Distributing Retirement Benefits Upon Divorce
Upon divorce, all debts, property and assets must be divided between the spouses according to applicable percentages set by state law. In equitable distribution states, the court divides marital property (or property acquired during the marriage) according to what is “equitable” or “fair.” In community property states, the court will divide marital property in equal shares, or fifty-fifty. In general, retirement benefits are classified as “property” and are thus subject to division in the event of a divorce.
Defined Benefit Plans
Generally, a “defined benefit plan” is a retirement plan that will provide monthly income benefits which become payable upon retirement. Defined benefit plans use a formula to calculate the retirement allowance based on certain set factors such as age, years of service and salary. As such, these plans are more restrictive. Defined benefit plans are designed to allow for a member to receive their retirement benefits for the rest of their lifetime. They can be in the form of government pensions, union pensions or company pensions.
Defined Contribution Plans
A “defined contribution plan” is a retirement plan that is based on the funds available in the individual’s account. In general, a member makes contributions to their retirement fund, which is sometimes matched by their employer. The return on their investment of contributions will determine the final size of their fund. These plans are more portable than defined benefit plans since employees can rollover their contribution funds into a new employer’s retirement plan. Examples of defined contribution plans include:
- IRAs (“Individual Retirement Accounts”); SEP-IRAs; Educational IRAs; Roth IRAs
- Deferred compensations plans
- Profit sharing plans
- Stock savings plans
State Law Determines How Assets Are Distributed
State law governs the distribution of assets upon divorce. “Marital property” is generally defined as any property that has been acquired by either or both spouses during their marriage. “Separate property” is considered to be the sole property of one spouse and remains undivided on divorce. Equitable distribution states divide marital property “equitably” (fairly) and consider factors such as how long the marriage has lasted, the earnings of each spouse, what each spouse has contributed to the acquired asset.
In contrast, based on the presumption that both spouses have contributed equally to the marriage, community property states divide marital property “equally” (or fifty-fifty). There are only nine community property states including Arizona, California, Idaho, Louisiana, New Mexico, Nevada, Texas, Washington and Wisconsin.
Retirement Benefits are Generally Considered to be “Marital Property”

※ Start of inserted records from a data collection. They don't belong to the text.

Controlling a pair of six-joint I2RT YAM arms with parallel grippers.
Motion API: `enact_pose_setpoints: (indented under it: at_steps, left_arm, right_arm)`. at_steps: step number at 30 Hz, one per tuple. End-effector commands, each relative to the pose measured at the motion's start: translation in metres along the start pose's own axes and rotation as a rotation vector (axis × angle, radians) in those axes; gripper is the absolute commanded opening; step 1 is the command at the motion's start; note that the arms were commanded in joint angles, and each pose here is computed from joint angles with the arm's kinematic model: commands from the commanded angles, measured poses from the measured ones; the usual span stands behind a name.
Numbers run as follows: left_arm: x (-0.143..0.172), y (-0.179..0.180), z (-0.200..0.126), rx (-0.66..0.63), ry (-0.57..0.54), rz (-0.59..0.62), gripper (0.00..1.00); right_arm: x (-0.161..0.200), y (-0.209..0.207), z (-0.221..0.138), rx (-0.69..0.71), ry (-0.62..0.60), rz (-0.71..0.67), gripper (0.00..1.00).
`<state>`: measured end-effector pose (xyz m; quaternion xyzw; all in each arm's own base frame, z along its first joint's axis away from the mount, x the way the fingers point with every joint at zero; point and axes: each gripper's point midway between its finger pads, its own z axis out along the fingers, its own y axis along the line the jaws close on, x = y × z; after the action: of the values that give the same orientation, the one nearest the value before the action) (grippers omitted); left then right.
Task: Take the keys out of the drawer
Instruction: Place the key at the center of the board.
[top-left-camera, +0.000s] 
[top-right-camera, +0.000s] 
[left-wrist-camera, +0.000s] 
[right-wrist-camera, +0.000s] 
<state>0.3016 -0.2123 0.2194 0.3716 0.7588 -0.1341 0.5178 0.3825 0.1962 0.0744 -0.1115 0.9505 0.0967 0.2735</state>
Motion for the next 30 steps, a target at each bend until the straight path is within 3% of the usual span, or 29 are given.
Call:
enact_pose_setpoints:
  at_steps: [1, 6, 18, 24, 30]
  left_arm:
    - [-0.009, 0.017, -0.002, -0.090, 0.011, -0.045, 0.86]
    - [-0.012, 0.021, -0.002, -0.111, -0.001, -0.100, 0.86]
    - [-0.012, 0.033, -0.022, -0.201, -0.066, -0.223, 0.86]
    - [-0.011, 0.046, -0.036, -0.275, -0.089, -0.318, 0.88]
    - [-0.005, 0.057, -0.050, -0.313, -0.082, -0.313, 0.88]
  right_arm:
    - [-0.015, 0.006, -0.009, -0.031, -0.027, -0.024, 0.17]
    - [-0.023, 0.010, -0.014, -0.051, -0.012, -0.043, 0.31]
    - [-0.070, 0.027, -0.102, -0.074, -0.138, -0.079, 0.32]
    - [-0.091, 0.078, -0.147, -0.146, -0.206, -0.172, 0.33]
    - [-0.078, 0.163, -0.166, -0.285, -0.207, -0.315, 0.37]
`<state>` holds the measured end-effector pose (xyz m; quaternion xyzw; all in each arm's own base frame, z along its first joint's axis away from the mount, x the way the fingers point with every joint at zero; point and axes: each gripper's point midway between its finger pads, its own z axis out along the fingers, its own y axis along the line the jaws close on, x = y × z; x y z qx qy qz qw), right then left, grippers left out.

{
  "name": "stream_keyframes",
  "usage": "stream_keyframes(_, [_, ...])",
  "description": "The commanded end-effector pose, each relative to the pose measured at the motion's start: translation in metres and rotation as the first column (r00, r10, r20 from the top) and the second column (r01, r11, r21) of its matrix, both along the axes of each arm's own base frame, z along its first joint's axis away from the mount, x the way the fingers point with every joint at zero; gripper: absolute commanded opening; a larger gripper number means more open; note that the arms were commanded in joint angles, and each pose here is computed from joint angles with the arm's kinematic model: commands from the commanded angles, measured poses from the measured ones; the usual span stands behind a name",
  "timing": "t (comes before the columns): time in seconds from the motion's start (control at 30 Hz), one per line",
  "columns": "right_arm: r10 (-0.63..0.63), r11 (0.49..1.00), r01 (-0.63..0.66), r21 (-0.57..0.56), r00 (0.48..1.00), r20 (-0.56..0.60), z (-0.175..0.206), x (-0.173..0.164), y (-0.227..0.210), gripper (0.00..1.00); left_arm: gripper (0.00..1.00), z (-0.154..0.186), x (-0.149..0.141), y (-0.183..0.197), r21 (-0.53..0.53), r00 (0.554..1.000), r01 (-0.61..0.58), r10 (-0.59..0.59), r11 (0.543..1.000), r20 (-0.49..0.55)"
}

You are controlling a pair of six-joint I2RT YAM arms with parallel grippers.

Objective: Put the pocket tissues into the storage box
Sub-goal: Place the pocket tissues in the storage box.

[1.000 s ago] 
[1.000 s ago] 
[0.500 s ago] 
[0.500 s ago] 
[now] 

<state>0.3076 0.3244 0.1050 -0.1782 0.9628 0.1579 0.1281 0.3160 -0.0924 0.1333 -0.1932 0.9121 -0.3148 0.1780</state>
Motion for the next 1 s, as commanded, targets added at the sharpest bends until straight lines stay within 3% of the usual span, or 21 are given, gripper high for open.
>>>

Retirement benefits or pension plans of either spouse are considered to be marital property, to the extent that they are earned or contributed to during the marriage. Accordingly, retirement plans and pensions must be included with the rest of the marital property that is to be divided upon divorce. Typically, the benefits are valued and then apportioned between marital and separate property by the court in a Domestic Relations Order (DRO) or a Qualified Domestic Relations Order (QDRO). However, any contributions made prior to the marriage or after divorce are usually considered to be separate property of the contributing spouse.
Retirement Plans Not Included in Marital Property
Some retirement benefits and pensions may not be included with the other marital property that is subject to division upon divorce. Since some retirement plans are controlled by federal law, states are thereby preempted or precluded from applying their marital property laws to those assets. Examples of retirement benefits which are not included as distributable marital property are as follows:
- Social Security payments
- Military injury compensation
- Railroad worker’ retirement benefits
- Workers’ compensation disability awards
Methods for Distribution
Where the retirement benefits are considered to be marital property, a court might use the “deferred distribution” or the “immediate offset” approach to divide the assets upon divorce. Under the deferred distribution approach, the court typically retains its jurisdiction over the divorce and waits to distribute the benefits to the parties when they are actually paid to the pensioner.
In contrast, the immediate offset approach instantly awards an offsetting amount of marital property to the non-employee spouse, equivalent to their share of the plan, and the entire plan itself is awarded to the employee spouse. This is done by calculating the present value of the pension and determining how much was earned during marriage.
Domestic Relations Order/Qualified Domestic Relations Order
In order for one spouse to receive a share of the other spouse’s benefits on divorce, a court must issue a DRO or QDRO to apportion the pension. These orders typically provide specific language as to how retirement benefits are to be distributed between marital or separate property, and thus between the spouses. DROs and QDROs outline how the funds are transferred from the spouse holding the retirement plan, to the spouse to receive a share of the plan, and are included in the Final Judgment finalizing the divorce.